United States Court of Appeals, Ninth Circuit.

On Appeal From the United States District Court for the Southern District of California, No. CR-90-0113-01-JLI; J. Lawrence Irving, District Judge, Presiding.

S.D. Cal.

AFFIRMED.

Before BEEZER and NOONAN, Circuit Judges, and SINGLETON**  District Judge.

MEMORANDUM*** 

Michael Franzenburg entered a conditional plea of guilty to possession of a controlled substance with the intent to distribute. He now appeals the district court's denial of his motion to suppress evidence and statements. Franzenburg also challenges the constitutionality of the Sentencing Guidelines. We affirm.
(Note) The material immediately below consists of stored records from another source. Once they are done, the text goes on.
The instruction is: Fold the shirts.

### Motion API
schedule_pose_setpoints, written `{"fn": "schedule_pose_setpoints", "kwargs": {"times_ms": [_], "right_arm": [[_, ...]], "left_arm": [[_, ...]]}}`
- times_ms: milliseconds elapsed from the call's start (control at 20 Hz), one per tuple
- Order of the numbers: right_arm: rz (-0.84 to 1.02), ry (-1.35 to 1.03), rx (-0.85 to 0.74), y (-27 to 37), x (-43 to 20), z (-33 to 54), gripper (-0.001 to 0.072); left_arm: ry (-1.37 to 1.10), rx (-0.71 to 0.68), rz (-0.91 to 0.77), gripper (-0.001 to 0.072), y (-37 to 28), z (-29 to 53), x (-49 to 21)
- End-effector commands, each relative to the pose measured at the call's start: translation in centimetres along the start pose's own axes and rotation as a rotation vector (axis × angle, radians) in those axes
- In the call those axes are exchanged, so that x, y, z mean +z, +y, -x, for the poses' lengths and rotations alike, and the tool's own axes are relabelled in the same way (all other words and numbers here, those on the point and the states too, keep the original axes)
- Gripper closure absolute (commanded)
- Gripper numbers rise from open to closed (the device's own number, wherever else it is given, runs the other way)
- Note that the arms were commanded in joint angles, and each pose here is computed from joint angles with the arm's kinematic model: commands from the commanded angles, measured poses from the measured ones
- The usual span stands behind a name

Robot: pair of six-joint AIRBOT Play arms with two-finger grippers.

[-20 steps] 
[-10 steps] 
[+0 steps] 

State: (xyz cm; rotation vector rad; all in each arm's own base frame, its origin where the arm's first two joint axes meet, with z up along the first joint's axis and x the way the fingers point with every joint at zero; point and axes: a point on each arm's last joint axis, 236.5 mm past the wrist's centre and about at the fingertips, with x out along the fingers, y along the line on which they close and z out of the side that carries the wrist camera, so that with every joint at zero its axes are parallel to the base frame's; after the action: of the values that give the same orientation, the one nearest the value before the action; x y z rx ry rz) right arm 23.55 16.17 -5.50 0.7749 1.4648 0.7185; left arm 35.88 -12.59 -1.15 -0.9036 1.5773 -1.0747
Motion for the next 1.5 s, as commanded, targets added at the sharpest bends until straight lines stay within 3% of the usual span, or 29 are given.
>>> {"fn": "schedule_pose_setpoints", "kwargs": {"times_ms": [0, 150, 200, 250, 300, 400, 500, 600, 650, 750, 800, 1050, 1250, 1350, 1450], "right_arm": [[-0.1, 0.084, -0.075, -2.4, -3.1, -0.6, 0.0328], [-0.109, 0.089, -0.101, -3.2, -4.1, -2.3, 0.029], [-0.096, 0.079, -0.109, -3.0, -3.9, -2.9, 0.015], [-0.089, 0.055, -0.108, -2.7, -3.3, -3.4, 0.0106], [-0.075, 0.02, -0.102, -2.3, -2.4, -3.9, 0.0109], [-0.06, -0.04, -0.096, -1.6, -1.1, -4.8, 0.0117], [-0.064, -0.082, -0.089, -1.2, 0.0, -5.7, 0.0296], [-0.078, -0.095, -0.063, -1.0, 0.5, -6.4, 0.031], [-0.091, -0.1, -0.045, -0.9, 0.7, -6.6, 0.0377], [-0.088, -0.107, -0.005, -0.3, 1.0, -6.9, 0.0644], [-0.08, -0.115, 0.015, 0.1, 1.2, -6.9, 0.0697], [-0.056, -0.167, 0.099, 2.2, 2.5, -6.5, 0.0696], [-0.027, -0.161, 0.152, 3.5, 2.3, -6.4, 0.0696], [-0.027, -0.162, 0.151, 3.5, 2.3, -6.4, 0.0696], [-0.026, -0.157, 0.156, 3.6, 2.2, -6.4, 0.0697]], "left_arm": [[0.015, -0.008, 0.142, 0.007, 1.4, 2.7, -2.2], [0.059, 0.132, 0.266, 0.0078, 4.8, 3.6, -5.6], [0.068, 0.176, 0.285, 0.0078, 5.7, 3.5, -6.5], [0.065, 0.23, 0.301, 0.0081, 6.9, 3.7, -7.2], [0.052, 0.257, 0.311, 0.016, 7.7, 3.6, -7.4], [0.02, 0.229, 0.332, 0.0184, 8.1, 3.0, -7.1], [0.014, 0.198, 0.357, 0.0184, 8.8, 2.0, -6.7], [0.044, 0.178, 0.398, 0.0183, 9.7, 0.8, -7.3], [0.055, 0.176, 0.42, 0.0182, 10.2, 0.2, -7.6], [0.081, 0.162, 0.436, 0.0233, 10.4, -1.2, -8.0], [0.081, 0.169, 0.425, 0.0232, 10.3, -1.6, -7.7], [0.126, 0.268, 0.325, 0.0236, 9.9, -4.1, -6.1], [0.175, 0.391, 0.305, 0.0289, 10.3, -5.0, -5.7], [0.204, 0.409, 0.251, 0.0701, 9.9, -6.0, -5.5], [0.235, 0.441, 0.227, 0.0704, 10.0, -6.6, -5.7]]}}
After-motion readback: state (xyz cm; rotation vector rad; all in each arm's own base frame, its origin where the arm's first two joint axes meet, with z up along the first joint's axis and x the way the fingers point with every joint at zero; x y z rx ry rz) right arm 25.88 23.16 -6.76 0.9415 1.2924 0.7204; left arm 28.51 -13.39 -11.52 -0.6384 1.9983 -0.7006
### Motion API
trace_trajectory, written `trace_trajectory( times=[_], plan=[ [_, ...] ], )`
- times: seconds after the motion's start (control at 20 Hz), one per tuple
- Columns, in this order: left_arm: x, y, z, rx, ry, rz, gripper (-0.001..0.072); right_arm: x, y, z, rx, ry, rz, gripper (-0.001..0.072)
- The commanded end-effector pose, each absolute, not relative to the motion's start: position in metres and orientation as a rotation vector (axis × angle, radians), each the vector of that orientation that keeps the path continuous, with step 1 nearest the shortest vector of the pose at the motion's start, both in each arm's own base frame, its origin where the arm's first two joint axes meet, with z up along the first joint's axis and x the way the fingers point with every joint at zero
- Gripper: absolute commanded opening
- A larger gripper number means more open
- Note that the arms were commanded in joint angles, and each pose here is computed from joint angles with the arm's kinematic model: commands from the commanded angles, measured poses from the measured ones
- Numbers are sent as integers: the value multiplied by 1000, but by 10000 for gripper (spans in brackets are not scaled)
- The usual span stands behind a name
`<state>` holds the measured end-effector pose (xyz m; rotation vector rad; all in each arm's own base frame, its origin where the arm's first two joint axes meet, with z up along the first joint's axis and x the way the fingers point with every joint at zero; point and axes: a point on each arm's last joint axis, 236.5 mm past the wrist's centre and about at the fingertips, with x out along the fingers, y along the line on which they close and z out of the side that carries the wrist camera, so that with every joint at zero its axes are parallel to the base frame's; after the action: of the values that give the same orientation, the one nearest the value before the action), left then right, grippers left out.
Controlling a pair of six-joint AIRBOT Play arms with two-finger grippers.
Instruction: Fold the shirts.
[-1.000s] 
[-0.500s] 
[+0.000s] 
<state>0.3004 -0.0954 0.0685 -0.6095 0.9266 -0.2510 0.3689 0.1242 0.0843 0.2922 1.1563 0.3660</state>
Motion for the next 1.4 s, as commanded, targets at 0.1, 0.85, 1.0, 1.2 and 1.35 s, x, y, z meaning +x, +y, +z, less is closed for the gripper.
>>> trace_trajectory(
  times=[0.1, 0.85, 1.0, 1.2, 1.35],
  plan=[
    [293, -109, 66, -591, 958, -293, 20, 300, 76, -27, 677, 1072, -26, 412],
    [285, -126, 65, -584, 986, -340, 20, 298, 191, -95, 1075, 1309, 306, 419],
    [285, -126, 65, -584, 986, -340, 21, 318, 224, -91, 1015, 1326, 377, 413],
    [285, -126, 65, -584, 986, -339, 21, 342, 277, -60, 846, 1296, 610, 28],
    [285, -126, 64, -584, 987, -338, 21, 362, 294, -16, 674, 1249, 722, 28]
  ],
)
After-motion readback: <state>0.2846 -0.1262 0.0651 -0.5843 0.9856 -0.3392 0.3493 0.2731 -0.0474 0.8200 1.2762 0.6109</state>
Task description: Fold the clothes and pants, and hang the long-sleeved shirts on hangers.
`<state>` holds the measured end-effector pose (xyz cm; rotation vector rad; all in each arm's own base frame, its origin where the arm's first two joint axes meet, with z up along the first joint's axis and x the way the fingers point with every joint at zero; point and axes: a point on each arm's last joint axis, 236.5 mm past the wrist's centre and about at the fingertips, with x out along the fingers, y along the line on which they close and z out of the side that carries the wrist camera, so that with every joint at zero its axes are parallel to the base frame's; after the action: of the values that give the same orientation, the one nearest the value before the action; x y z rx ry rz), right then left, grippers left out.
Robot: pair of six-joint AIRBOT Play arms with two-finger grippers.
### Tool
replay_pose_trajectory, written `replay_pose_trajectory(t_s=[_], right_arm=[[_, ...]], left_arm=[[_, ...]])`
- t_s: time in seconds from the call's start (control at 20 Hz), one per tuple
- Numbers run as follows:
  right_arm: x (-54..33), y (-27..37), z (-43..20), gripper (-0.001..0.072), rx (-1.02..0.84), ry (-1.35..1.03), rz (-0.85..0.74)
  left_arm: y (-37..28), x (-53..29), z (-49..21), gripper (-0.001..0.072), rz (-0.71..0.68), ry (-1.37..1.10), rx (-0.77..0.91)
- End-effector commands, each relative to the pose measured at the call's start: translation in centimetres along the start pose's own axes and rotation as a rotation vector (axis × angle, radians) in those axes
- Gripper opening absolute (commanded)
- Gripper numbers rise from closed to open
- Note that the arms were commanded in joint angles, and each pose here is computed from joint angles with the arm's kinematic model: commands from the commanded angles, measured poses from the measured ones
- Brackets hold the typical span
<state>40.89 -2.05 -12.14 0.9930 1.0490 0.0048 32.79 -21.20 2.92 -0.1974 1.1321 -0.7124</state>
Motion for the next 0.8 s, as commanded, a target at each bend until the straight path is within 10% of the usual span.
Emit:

* On January 24, 1990, at approximately 2:00 a.m., Franzenburg approached the permanent United States Boarder Patrol Checkpoint (Checkpoint) located at Temecula, California in a 1988 Nissan Pathfinder. A Boarder Patrol Agent stopped the vehicle and asked Franzenburg and his passenger from where they had come. Franzenburg replied "San Diego" while his passenger replied "Las Vegas." The agent repeated his question and this time Franzenburg replied "Las Vegas" while his passenger replied "San Diego." Because the motorists had given different answers and appeared nervous, the agent directed them to the secondary inspection area.

At secondary, another agent asked the men about their immigration status and noted that they appeared extremely nervous and talkative. He also noticed an empty gun holster in the front seat of the vehicle between the two men. The agent asked the two men to exit the vehicle and performed a pat-down. During the pat-down, the agent felt a bulge in the left inside pocket of Franzenburg's open jacket. He saw a clear plastic bag containing white powder which he associated with narcotics. At this point, the two men were taken into custody. The white powder was 361 grams of methamphetamine; the agents also found $7,179 in United States currency on Franzenburg's person.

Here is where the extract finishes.